Task to carry out
Reproduce the listing word for word, leaving every picture behind.

★ ★ ★

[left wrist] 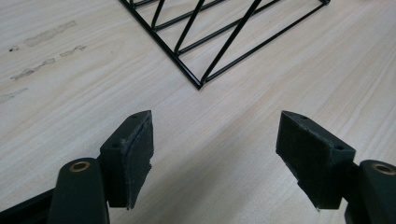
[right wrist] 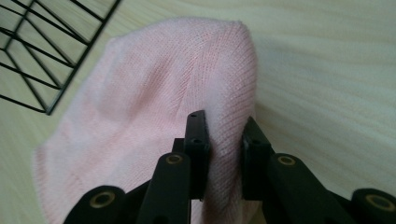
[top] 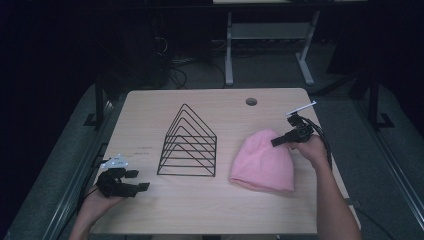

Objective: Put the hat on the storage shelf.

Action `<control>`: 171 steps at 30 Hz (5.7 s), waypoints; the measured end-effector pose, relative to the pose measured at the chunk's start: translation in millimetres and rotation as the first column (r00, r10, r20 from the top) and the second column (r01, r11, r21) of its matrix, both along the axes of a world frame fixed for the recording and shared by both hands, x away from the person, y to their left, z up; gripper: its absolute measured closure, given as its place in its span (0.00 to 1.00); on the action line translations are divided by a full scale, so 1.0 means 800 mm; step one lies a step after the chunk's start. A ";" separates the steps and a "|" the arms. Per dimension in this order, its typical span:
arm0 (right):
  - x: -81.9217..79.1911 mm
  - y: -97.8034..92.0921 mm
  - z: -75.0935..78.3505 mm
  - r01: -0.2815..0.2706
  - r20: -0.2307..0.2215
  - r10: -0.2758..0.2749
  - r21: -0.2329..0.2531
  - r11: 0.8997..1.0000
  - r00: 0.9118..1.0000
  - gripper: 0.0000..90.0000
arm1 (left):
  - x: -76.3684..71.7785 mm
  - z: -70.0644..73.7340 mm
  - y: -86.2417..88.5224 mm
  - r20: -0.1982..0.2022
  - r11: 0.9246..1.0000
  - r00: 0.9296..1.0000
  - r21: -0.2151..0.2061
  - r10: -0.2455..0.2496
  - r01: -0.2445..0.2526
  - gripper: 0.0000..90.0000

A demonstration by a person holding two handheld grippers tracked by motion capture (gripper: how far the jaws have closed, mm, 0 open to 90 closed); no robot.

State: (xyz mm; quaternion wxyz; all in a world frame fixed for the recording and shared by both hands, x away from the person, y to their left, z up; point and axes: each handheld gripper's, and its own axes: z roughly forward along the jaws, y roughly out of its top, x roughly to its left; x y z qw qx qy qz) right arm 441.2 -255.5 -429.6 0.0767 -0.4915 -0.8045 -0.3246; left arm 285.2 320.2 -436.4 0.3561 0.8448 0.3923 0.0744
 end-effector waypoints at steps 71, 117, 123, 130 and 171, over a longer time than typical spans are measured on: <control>-0.052 0.116 0.348 -0.316 0.492 0.255 0.044 0.948 0.833 0.87 | 0.056 0.208 -0.054 0.075 0.952 0.952 -0.047 -0.297 0.301 0.31; -0.051 0.282 0.380 -0.546 0.566 0.423 0.059 0.835 0.707 0.87 | 0.075 0.223 -0.057 0.100 0.942 0.947 -0.118 -0.304 0.315 0.62; -0.046 0.299 0.370 -0.563 0.568 0.432 0.068 0.824 0.701 0.87 | 0.075 0.218 -0.046 0.078 0.942 0.948 -0.111 -0.308 0.315 0.90; -0.043 0.304 0.354 -0.557 0.565 0.422 0.081 0.827 0.709 0.87 | 0.076 0.214 -0.038 0.064 0.951 0.955 -0.091 -0.289 0.294 0.93; -0.020 0.246 0.270 -0.479 0.527 0.333 0.166 0.862 0.782 0.86 | 0.109 0.172 -0.080 0.005 0.963 0.965 0.066 -0.263 0.262 0.92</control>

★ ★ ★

Result for this exercise
[left wrist] 
[right wrist] 
[top] 

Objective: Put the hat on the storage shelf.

Action `<control>`: 171 steps at 30 Hz (5.7 s), waypoints; the measured end-effector pose, relative to the pose measured at the chunk's start: translation in millimetres and rotation as the first column (r00, r10, r20 from the top) and the second column (r01, r11, r21) of its matrix, both along the axes of a world frame fixed for the recording and shared by both hands, x away from the person, y to their left, z up; gripper: its absolute measured closure, given as its place in its span (0.00 to 1.00); on the action line translations are divided by a full scale, so 1.0 means 800 mm; step one lies a step after the chunk's start. A ";" separates the steps and a "|" the arms. Per dimension in this order, its typical span:
arm0 (right):
  - x: -81.9217..79.1911 mm
  - y: -97.8034..92.0921 mm
  - z: -75.0935..78.3505 mm
  - r01: -0.2815..0.2706
  - r20: -0.2307..0.2215
  - r10: -0.2758..0.2749
  - r21: -0.2329..0.2531
  - r11: 0.8997..1.0000
  - r00: 0.9118..1.0000
  - gripper: 0.0000..90.0000
arm1 (left):
  - x: -76.3684..71.7785 mm
  - z: -70.0644..73.7340 mm
  - y: -86.2417..88.5224 mm
  - r20: -0.1982..0.2022
  - r11: 0.9246..1.0000
  - r00: 0.9296..1.0000
  - r21: -0.2151..0.2061
  - r10: -0.2455..0.2496
  - r01: -0.2445..0.2526
  - gripper: 0.0000..90.0000

A demonstration by a person holding two handheld grippers tracked by motion capture (gripper: how far the jaws have closed, mm, 0 open to 90 closed); no robot.

State: (xyz mm; quaternion wxyz; all in a world frame fixed for the recording and shared by both hands, x away from the person, y to their left, z up; point and axes: each handheld gripper's, and its own axes: z roughly forward along the jaws, y roughly out of its top, x roughly to its left; x y z qw qx qy qz) right arm 441.2 -255.5 -429.6 0.0767 -0.4915 -0.8045 -0.3246; left arm 285.2 320.2 -436.4 0.3561 0.8448 0.3923 0.0744
 end-effector waypoints at steps 71, 117, 123, 130 and 171, over a longer time than typical spans are measured on: <control>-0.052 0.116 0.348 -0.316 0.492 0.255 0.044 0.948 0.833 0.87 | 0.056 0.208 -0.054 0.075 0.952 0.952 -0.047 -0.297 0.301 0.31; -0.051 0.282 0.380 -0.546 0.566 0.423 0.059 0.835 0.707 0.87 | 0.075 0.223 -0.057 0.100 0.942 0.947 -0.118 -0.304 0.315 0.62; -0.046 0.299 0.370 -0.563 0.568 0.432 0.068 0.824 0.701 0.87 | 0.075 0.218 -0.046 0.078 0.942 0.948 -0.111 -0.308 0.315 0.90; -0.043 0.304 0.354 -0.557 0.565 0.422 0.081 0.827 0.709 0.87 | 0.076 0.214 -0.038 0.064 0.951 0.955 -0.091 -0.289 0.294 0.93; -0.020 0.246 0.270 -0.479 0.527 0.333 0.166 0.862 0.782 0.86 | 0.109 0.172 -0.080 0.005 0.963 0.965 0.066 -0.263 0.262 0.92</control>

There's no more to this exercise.